Племянница подполковника не давала Будилу покоя. Уж разумеется, она намного моложе Мрацек, лет двадцати пяти или тридцати, высокая брюнетка, черные как смоль волосы; навещая больного дядю, она приносила ему цветы, играла на рояле в соседней комнате. Вторую венгерскую рапсодию Листа. Подполковник слушал, вспоминал молодость. Мрацек тоже слушала и яростно гремела посудой: она-то не умела играть на рояле. Она знала: вот сейчас подполковник окончательно размякнет, а племянница бесшумно подойдет к нему и проворкует: «Мрацек так плохо постелила постель, я сделаю лучше», и подполковник, повздыхав, попросит ее достать из комода завещание и уменьшит ее, Мрацек, долю в наследстве до каких-то жалких грошей.

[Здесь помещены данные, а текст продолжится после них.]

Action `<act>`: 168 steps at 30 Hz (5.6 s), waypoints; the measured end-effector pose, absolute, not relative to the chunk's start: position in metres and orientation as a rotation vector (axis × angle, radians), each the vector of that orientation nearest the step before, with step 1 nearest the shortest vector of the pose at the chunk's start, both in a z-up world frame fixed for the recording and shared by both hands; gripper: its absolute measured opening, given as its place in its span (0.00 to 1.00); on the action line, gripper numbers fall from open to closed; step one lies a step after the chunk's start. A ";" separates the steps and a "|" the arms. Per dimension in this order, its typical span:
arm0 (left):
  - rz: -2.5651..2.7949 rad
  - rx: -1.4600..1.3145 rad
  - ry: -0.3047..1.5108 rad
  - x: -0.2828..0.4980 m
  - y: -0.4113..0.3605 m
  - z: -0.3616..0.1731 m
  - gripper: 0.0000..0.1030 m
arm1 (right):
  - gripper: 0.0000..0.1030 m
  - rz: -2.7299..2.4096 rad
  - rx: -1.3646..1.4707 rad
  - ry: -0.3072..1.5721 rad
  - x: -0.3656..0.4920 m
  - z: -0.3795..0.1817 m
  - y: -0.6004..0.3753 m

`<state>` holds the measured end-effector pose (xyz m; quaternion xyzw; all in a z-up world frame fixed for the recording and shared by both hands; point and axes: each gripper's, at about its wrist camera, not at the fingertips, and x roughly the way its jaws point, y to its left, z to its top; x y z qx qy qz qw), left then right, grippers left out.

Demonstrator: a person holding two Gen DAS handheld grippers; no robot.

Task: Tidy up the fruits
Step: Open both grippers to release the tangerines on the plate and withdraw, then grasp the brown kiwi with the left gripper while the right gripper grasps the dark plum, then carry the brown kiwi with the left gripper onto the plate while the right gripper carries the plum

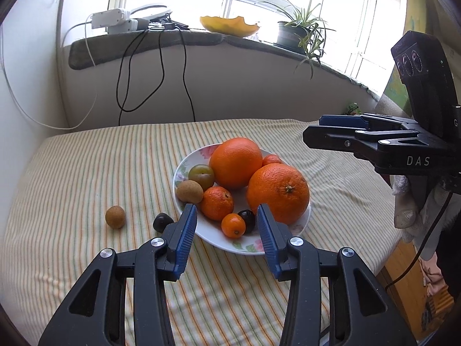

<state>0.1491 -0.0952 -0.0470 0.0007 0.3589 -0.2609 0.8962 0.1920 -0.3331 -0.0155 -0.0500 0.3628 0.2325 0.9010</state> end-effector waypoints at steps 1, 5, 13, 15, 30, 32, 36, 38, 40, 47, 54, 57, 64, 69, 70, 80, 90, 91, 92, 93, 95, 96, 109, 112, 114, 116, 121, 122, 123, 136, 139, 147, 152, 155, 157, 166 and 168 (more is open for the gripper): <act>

Она швыряла посуду и уходила гулять. А племянница продолжала играть Вторую венгерскую рапсодию Листа. Она играет ее и сейчас — высокая брюнетка с черными как смоль волосами.
А Мрацек лежит в камере и наверняка не может заснуть. Она думает: «Советник Будил — хороший человек, завтра я во всем сознаюсь, у него и без меня хватает забот». Фу, какой вздор, безусловно, дрыхнет эта толстуха и видит во сне своего жениха-проходимца, она спит, надеясь на доброту советника Будила, который скоро вернет ее этому мошеннику… А подполковник ждет не дождется своего творожного штруделя. Как только Мрацек ушла за покупками, племянница выскользнула из кабинета, положила подушку на ребенка, а сама уселась сверху. В руках у нее журнал мод. Потом она слезла с подушки, опять подошла к роялю. Когда Мрацек вернулась, ребенок был уже мертв. Решив, что это она сама впопыхах положила подушку на ребенка, Мрацек испугалась, завернула трупик в газету и бросила в мусорный ящик, а в это время подполковник все слушал, как племянница играет на рояле, и все вспоминал молодость.